アメリカや中国、また最近ではインドでも浸透してきたゴーストキッチン、クラウドキッチンという「食」ビジネスのコンセプト。日本で浸透するための課題としては、まず転貸禁止をはじめとした賃貸不動産業界側の規制への対応がある。

荒木氏の場合は、「夜の飲食店を朝や昼に使ってもらえる人はいないか」というのが、このビジネスのそもそものきっかけだった。調べてみると、賃貸不動産業の契約に盛り込まれている転貸禁止条項、いわゆる又貸しが大きなネックであることを知る。賃貸物件の借主は、他の人に勝手に転貸してはいけないという決まりだ。

そこで、そのような問題が起こらない契約の仕組みをつくり、キッチン物件の仲介ビジネスを展開してきた。

実は、無断転貸は禁止が妥当か否かという条項の法的な根拠は、70年近く前の判例(最判昭和28年9月25日)である。荒木氏は、「そもそも70年以上も前の判例に頼ったままである賃貸借契約の仕組みでよいのか」という疑問を提示する。

食品衛生法、衛生管理は柔軟に対応しているか?

また、「食」を扱う以上は食品衛生法も大きなハードルかもしれない。たとえば、シェアキッチンの使用で誰かが食中毒になった場合、その責任は誰が負うのかという課題がある。また、シェアキッチンにおいて什器備品が壊れていることに気づかず、利用者がキッチン仕事を遂行できなかったとき、その責任を誰が負うかといった問題もあるだろう。

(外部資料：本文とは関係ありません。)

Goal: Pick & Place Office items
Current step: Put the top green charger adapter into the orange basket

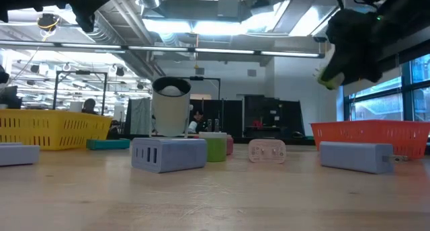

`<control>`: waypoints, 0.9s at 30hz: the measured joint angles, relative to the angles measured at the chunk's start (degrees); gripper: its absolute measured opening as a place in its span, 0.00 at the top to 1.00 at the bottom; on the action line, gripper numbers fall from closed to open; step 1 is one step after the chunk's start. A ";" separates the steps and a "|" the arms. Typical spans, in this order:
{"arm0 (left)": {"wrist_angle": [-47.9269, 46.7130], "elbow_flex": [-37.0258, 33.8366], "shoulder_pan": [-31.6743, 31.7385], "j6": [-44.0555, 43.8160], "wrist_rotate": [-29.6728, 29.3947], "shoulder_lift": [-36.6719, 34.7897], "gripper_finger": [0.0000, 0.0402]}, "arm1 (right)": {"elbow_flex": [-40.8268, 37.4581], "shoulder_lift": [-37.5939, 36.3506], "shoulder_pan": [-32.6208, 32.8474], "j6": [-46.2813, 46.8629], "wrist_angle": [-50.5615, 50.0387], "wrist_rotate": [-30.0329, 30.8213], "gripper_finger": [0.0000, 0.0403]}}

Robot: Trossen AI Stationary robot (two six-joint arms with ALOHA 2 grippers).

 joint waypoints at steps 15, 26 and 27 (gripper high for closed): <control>-1.33 0.00 0.02 -1.01 -0.52 0.02 0.44 | -5.89 0.14 8.76 13.28 -2.61 1.78 0.63; -1.44 0.00 0.02 -0.74 -2.50 0.07 0.44 | -8.05 5.88 11.30 19.41 -1.30 1.65 0.63; -1.59 0.00 0.01 -0.71 -2.88 0.07 0.44 | -8.05 7.13 11.30 19.41 -0.87 1.45 0.63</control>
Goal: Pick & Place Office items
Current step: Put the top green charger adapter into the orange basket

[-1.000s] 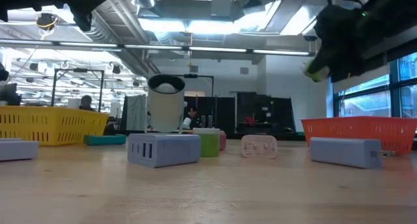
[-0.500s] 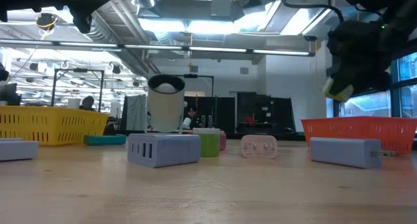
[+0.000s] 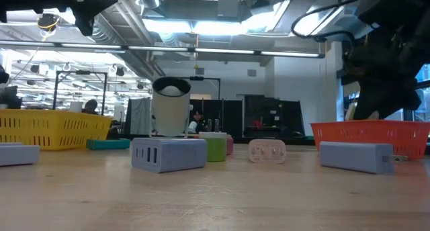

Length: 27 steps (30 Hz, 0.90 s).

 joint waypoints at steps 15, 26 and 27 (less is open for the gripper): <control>-2.17 -0.56 -0.07 9.38 -6.76 -0.14 0.44 | -0.04 7.54 0.00 -0.26 4.54 -0.40 0.58; 6.83 -10.35 -0.07 11.59 -7.80 -5.26 0.44 | -0.04 7.52 0.00 -0.41 4.73 -0.38 0.51; 6.78 -10.93 -0.07 10.72 -7.54 -5.94 0.44 | -0.04 7.52 0.00 -0.41 4.73 -0.36 0.51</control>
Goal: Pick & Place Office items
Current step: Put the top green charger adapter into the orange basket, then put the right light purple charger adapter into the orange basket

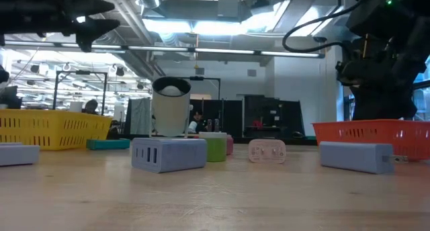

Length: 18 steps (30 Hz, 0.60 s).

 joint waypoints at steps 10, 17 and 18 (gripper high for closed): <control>1.77 -1.25 0.00 -2.55 3.94 -1.73 0.44 | 0.08 -0.87 0.00 -0.08 0.00 0.01 0.47; 4.86 -1.25 0.00 -5.25 6.70 -1.73 0.44 | 2.95 -3.35 0.00 -2.44 -2.71 2.29 0.47; 5.07 -1.25 0.02 -5.96 7.63 -1.73 0.44 | 3.56 -3.63 0.00 -2.66 -3.68 2.65 0.47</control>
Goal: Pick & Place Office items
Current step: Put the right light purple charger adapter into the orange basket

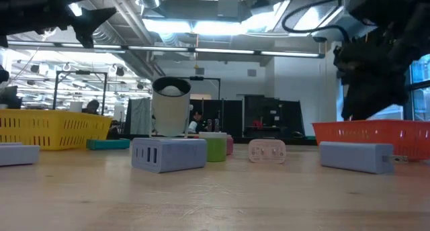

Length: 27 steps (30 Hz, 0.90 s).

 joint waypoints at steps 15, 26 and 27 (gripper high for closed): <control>0.53 0.00 -0.02 -3.85 9.81 0.04 0.44 | 16.16 4.94 3.63 -3.58 1.36 1.78 0.46; 0.49 0.00 -0.02 -4.67 10.17 0.07 0.44 | 31.34 17.29 10.03 -0.63 -13.70 10.44 0.46; 0.49 0.00 -0.02 -4.67 10.18 0.07 0.44 | 31.39 17.28 10.48 0.21 -13.40 9.83 0.46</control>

小野氏はこのような点に考慮する意味で、自身が飲食店営業許可・菓子製造許可を取得したキッチンで事業展開している。また、「いわゆる趣味としての食事づくりでの利用は断り、あくまでも事業としての利用に特化している」という。それも、食品衛生への対応の1つのあり方だろう。小野氏はHACCP(Hazard Analysis and Critical Control Point=危害要因分析重要管理点)に沿った衛生管理を進めているが、そうした対応も「食」を扱うリスクへの対処が背景にある。

栄養士でもあるたかはし氏は、食品衛生法の課題に関して、「食についてのパブリックな場(いわゆる外食など)とプライベートな場(いわゆる家庭での食事など)の境界部分が広がり、そのニーズが多様になった。それに食品衛生法などの法律面、保健所の対応面などが追いついていない。その境界部分の多様性のなかで、主婦に代わって健康と食のマネジメントできる立場の人がいない」ことを指摘した。